Einordnen des Teilskeletts in die Sammlung (Foto: Mareike Vennen/MfN. Alle Rechte vorbehalten.)


  1. Daten wie Todestag, Alter und Schlupftag sind in der ZIMS-Datenbank im Tierpark erfasst. Dort ist auch vermerkt, dass die Elterntiere unbekannt sind. Die Gruppe an Jendayasittichen im Tierpark besteht derzeit (Stand Oktober 2021) durchschnittlich aus elf Individuen, von denen es eine regelmäßige Nachzucht gibt. In dieser Gruppe war der hier besprochene Vogel der älteste. Jendayasittiche werden im Tierpark bis zu 20 Jahre alt.
  2. Häufig finden die verschiedenen Schritte der Präparation nicht am Stück, sondern mit Unterbrechungen statt, so dass sich der Prozess über mehrere Wochen oder Monate erstrecken kann. Wir danken Christin Scheinpflug, dass sie uns an dem Prozess hat teilhaben lassen und uns darüber hinaus unsere zahlreichen Fragen beantwortet und Hinweise gegeben hat.

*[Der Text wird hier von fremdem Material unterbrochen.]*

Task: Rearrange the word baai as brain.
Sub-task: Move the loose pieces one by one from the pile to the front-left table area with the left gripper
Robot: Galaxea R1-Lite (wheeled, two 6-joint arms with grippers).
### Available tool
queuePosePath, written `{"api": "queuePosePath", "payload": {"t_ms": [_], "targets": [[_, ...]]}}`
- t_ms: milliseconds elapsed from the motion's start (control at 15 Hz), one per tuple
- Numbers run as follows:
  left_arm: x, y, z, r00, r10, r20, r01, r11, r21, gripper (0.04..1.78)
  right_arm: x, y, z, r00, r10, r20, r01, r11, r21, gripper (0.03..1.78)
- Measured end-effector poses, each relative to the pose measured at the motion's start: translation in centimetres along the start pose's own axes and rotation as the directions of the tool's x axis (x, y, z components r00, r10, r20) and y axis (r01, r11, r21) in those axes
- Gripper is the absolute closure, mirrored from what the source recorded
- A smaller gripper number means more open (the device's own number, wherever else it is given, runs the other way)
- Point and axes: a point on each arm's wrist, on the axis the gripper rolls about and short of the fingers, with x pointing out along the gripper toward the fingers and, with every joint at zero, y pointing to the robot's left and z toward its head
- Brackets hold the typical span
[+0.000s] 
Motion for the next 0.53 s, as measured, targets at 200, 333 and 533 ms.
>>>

  3. Bei einem Balg handelt es sich im Gegensatz zu einem aufgestellten Präparat um die Haut eines Vogels mit anhängendem Gefieder, Schnabel, Beinen und Füßen, die über einen künstlich nachgebildeten Körper gestülpt und in einer Schublade aufbewahrt werden kann. In wissenschaftlichen Sammlungen werden heute vor allem Bälge verwendet. Zur Vogelsammlung des Museums für Naturkunde Berlin vgl. Sylke Frahnert, M. Päckert, D.T. Tietze und T. Töpfer. “Aktuelle Schwerpunkte sammlungsbezogener Forschung in der Ornithologie”. Vogelwarte 51, Nr. 3 (2013): 185-191.
  4. Das Rumpfskelett besteht aus Brustwirbeln, Rippen, Sternum, Gabelbein, Rabenbein, Schulterblatt, Oberschenkel, Lendenwirbel, Becken und Schwanzwirbeln.
  5. Eine Chipnummer liegt vor, wenn dem Tier zu Lebzeiten ein Transponder eingesetzt wurde.
  6. Üblicherweise wird ein solcher Transponder eher im Schulterbereich eingesetzt.
  7. Da die Gerbung ein recht aufwendiger Prozess ist, werden meist mehrere Vögel derselben Größe gleichzeitig gegerbt, weshalb dieser Schritt eine längere (Warte-)Zeit in Anspruch nehmen kann.
  8. Der/die Kurator:in kann entscheiden, ob beim Balg die Flügel auf- oder zugeklappt sein solle. Zu bedenken ist, dass der Balg nach dem Trocknen ‘hart’ ist, sodass er wieder aufgeweicht werden muss, um die Position zu verändern.
  9. Eine weitere Möglichkeit stellt die Mazeration mit Enzymen dar, bei der das Skelett zunächst mehrere Wochen lang in einer Weiche eingelegt wird, um den Fleischkörper zu entbluten und für die Enzyme vorzubereiten. Für die eigentliche Mazeration wird eine Lösung mit Enzym angesetzt, in die der Tierkörper eingelegt wird. Dieser Prozess findet je nach Enzym teilweise ebenfalls im Wärmeschrank statt. Hier zerfällt das Teilskelett in seine einzelnen Bestandteile, während bei der Speckkäfervariante Knochenstrukturen zusammenhängend bleiben.
  10. Wir danken Pascal Eckhoff und Sylke Frahnert für die Einblicke in die Sammlungsarbeit.